■ **ABOUT THIS EXERCISE**
Repeat exactly the lines below that lie between the line with "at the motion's" and the line with "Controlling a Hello", counting both of those lines as part of the answer.

Recorded data:
★ ★ ★ ★ ★

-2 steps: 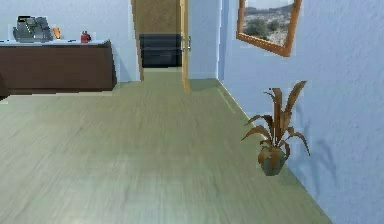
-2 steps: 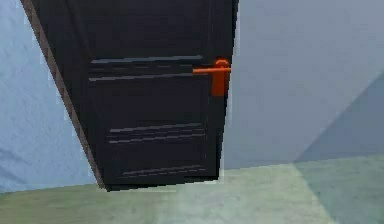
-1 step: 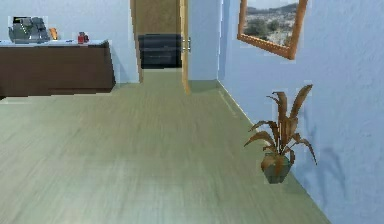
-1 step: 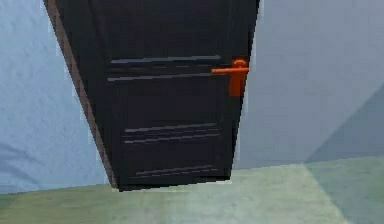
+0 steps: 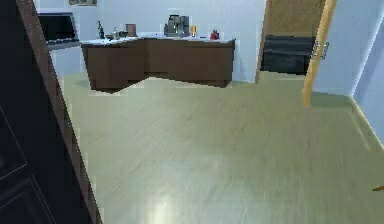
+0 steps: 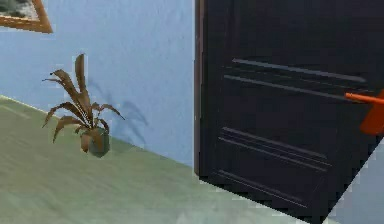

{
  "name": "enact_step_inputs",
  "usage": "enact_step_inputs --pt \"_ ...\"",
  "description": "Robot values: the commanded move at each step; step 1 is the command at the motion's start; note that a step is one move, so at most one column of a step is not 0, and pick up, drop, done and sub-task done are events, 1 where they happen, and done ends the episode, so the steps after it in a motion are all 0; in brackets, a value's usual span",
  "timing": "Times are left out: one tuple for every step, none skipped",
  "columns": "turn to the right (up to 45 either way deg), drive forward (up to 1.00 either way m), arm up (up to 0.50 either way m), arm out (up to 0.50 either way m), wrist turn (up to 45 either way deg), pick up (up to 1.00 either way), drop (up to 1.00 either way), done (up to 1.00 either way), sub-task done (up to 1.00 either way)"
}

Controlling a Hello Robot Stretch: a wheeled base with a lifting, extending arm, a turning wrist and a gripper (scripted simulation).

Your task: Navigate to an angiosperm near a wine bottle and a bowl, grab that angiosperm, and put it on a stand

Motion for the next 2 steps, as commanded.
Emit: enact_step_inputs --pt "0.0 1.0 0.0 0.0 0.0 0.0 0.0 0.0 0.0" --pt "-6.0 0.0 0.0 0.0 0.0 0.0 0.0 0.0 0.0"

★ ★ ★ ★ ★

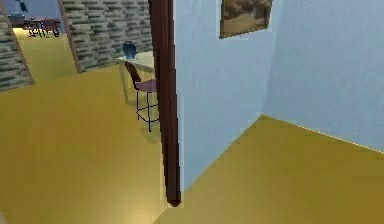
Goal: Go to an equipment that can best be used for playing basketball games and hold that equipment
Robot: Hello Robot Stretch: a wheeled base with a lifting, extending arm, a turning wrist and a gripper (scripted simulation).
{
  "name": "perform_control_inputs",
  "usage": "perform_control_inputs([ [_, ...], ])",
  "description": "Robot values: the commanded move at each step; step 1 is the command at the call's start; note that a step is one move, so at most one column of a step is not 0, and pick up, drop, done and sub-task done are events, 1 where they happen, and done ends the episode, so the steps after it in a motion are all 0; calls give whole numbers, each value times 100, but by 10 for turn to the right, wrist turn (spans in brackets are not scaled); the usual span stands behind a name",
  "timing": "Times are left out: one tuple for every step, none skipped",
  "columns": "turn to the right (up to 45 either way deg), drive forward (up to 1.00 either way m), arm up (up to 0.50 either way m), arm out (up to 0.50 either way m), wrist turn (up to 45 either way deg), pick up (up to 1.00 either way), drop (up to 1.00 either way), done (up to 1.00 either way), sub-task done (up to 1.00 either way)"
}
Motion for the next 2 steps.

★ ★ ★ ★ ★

■ **ANSWER TO THE EXERCISE**
  "description": "Robot values: the commanded move at each step; step 1 is the command at the motion's start; note that a step is one move, so at most one column of a step is not 0, and pick up, drop, done and sub-task done are events, 1 where they happen, and done ends the episode, so the steps after it in a motion are all 0; in brackets, a value's usual span",
  "timing": "Times are left out: one tuple for every step, none skipped",
  "columns": "turn to the right (up to 45 either way deg), drive forward (up to 1.00 either way m), arm up (up to 0.50 either way m), arm out (up to 0.50 either way m), wrist turn (up to 45 either way deg), pick up (up to 1.00 either way), drop (up to 1.00 either way), done (up to 1.00 either way), sub-task done (up to 1.00 either way)"
}

Controlling a Hello Robot Stretch: a wheeled base with a lifting, extending arm, a turning wrist and a gripper (scripted simulation).

The answer requires nothing further.